### Assignment
Output the listing word for word, minus images.

### Information supplied
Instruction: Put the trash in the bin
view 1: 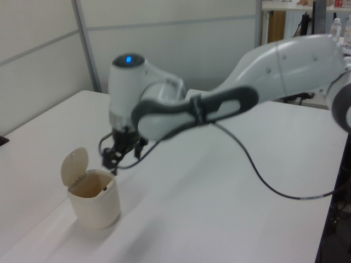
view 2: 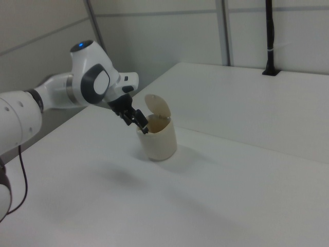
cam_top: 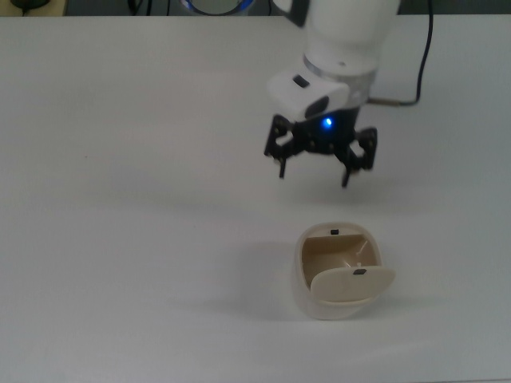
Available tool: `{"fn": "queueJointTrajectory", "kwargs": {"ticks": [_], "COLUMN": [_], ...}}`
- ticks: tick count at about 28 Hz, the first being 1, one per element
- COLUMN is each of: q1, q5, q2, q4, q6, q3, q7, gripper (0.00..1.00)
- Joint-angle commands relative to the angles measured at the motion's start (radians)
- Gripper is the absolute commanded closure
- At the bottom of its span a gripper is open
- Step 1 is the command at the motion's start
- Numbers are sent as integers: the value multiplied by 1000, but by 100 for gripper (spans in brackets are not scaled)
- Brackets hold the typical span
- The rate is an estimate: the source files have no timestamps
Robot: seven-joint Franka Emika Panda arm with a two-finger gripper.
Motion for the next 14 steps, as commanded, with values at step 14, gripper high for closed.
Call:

### Written answer
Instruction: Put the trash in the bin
view 1: 
view 2: 
cam_top: 
Available tool: `{"fn": "queueJointTrajectory", "kwargs": {"ticks": [_], "COLUMN": [_], ...}}`
- ticks: tick count at about 28 Hz, the first being 1, one per element
- COLUMN is each of: q1, q5, q2, q4, q6, q3, q7, gripper (0.00..1.00)
- Joint-angle commands relative to the angles measured at the motion's start (radians)
- Gripper is the absolute commanded closure
- At the bottom of its span a gripper is open
- Step 1 is the command at the motion's start
- Numbers are sent as integers: the value multiplied by 1000, but by 100 for gripper (spans in brackets are not scaled)
- Brackets hold the typical span
- The rate is an estimate: the source files have no timestamps
Robot: seven-joint Franka Emika Panda arm with a two-finger gripper.
Motion for the next 14 steps, as commanded, with values at step 14, gripper high for closed.
Call:

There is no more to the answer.